##### Data excerpt #####

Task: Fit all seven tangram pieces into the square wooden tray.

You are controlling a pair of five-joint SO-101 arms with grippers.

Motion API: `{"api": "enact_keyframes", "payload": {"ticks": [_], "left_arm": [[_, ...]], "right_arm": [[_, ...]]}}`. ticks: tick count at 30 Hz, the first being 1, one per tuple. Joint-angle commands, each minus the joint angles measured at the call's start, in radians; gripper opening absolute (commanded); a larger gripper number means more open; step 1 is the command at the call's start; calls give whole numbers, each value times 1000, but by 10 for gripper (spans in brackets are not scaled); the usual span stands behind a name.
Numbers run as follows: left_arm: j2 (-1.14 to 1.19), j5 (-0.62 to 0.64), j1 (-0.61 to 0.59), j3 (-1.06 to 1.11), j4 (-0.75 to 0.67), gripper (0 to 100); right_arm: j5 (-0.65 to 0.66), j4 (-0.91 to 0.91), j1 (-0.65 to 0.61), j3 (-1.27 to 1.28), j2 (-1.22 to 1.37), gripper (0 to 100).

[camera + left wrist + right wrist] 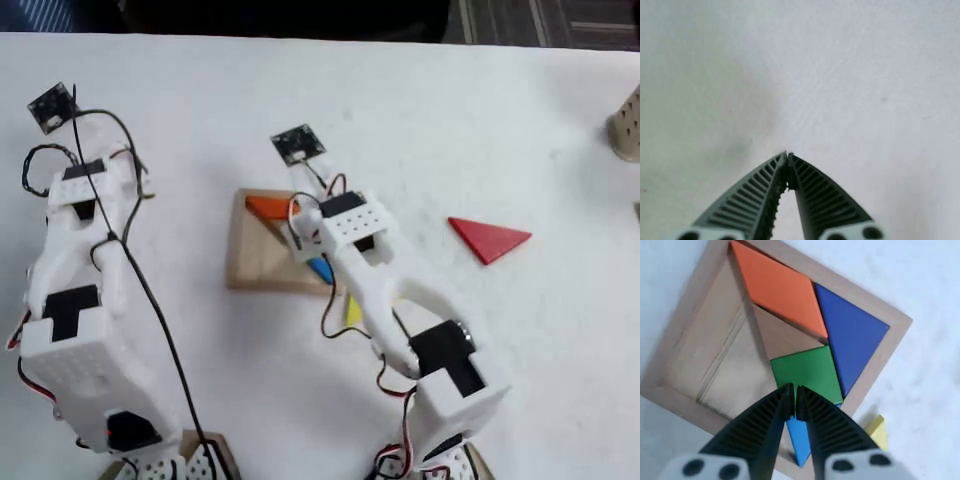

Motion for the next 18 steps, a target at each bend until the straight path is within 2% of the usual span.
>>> {"api": "enact_keyframes", "payload": {"ticks": [1,4,9,18], "left_arm": [[-5,-11,41,-51,9,22],[-5,-12,41,-51,9,22],[-5,-104,41,-46,9,22],[-16,-110,79,14,17,22]], "right_arm": [[15,56,24,-11,-93,18],[15,116,62,-9,-117,18],[15,116,145,95,-157,18],[9,-42,249,368,-403,18]]}}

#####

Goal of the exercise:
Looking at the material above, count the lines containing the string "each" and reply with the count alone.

Exercise answer:
2